What is needed here is an exact repetition of the records below, beginning at the line that has "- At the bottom" and stopping after the line that has "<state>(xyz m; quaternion".

*** The input

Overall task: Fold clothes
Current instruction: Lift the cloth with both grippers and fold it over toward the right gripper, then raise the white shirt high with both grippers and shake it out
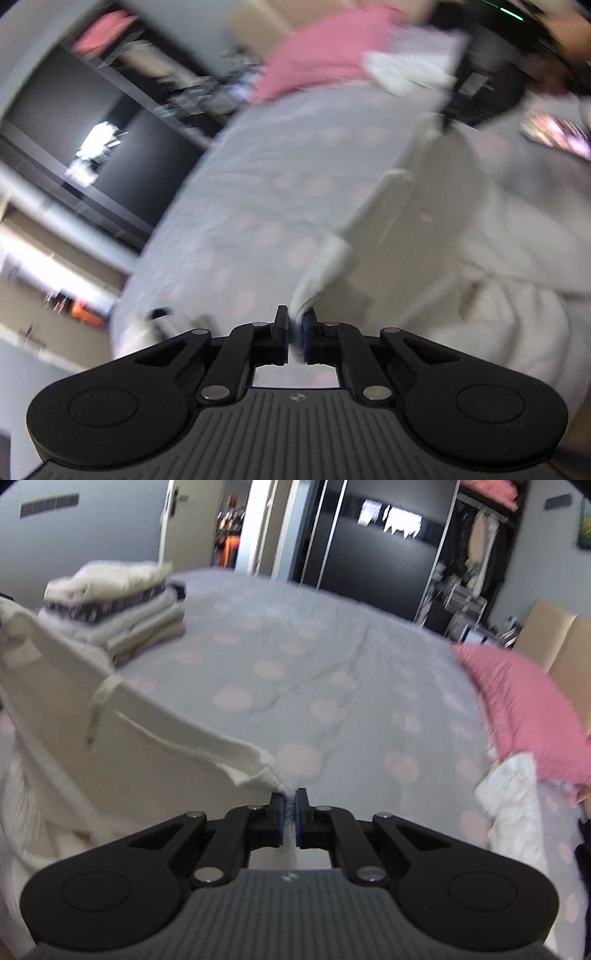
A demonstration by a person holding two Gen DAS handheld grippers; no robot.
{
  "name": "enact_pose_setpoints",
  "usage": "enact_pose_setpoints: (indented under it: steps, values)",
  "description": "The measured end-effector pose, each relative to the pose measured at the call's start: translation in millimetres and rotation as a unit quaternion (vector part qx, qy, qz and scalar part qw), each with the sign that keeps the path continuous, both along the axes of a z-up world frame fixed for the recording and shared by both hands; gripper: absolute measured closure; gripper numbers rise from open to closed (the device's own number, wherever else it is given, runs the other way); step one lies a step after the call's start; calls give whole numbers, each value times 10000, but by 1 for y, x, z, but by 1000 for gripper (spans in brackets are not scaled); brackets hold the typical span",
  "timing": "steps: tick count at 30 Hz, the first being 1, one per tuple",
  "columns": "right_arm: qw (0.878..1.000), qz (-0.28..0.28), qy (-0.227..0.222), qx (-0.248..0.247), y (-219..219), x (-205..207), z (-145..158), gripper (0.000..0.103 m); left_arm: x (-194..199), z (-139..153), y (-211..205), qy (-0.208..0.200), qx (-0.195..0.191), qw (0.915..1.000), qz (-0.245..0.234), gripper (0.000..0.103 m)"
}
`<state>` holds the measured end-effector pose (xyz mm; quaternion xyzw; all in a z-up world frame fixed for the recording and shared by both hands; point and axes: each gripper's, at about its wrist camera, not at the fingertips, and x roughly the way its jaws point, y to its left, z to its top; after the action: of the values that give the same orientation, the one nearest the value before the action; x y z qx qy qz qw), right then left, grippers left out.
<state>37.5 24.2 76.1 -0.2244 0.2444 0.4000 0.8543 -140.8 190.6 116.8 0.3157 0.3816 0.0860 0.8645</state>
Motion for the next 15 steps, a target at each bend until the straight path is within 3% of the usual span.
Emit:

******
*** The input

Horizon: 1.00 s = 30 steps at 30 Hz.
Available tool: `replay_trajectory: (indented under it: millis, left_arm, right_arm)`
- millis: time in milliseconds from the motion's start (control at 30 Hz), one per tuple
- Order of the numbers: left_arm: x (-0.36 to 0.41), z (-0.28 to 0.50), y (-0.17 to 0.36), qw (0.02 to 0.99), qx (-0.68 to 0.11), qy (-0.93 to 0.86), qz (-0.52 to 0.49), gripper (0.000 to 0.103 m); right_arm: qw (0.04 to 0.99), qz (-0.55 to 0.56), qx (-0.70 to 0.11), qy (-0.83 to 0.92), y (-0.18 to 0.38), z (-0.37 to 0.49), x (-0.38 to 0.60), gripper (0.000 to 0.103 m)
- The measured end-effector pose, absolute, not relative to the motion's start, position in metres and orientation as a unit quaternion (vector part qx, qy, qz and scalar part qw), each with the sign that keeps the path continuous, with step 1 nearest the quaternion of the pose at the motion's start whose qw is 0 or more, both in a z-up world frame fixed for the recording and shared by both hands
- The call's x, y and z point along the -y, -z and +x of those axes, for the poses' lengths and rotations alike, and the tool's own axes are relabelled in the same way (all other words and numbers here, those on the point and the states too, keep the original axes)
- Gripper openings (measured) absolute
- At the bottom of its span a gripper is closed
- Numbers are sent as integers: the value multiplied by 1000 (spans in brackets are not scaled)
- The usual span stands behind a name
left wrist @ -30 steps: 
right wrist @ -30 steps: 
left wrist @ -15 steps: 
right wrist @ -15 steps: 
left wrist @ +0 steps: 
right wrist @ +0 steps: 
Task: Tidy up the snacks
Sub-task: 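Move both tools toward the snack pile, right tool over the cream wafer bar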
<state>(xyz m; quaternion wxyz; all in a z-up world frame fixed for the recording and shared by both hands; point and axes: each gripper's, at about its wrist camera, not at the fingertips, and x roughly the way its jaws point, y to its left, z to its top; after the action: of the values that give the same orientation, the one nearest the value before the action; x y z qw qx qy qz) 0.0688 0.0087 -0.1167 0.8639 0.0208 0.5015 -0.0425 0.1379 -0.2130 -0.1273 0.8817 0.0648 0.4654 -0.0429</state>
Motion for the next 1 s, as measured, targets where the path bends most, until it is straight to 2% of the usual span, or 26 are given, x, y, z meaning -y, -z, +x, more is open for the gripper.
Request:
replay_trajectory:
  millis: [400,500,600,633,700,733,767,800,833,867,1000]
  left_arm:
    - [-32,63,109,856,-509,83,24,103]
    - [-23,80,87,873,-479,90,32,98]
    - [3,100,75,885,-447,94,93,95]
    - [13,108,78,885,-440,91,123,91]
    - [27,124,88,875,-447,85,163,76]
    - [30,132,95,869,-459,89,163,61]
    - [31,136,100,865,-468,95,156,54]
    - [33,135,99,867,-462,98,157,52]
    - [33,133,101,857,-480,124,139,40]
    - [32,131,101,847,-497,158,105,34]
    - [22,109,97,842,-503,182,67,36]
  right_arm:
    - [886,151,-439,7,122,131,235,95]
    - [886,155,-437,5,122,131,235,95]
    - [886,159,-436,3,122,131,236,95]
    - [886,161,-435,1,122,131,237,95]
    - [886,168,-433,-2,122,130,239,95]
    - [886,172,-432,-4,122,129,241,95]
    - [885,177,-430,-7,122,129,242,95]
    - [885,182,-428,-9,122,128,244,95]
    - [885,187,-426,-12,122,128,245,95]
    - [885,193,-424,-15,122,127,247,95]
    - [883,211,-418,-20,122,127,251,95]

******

Solution below:
- At the bottom of its span a gripper is closed
- Numbers are sent as integers: the value multiplied by 1000 (spans in brackets are not scaled)
- The usual span stands behind a name
left wrist @ -30 steps: 
right wrist @ -30 steps: 
left wrist @ -15 steps: 
right wrist @ -15 steps: 
left wrist @ +0 steps: 
right wrist @ +0 steps: 
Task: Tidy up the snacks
Sub-task: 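Move both tools toward the snack pile, right tool over the cream wafer bar
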<state>(xyz m; quaternion wxyz; all in a z-up world frame fixed for the recording and shared by both hands; point and axes: each gripper's, at about its wrist camera, not at the fingertips, and x roughly the way its jaws point, y to its left, z to its top; after the action: of the values that give the same orientation, the one nearest the value before the action; x y z qw qx qy qz) 0.0688 0.0087 -0.1167 0.8639 0.0208 0.5015 -0.0425 0.1379 -0.2130 -0.1273 0.8817 0.0648 0.4654 -0.0429</state>

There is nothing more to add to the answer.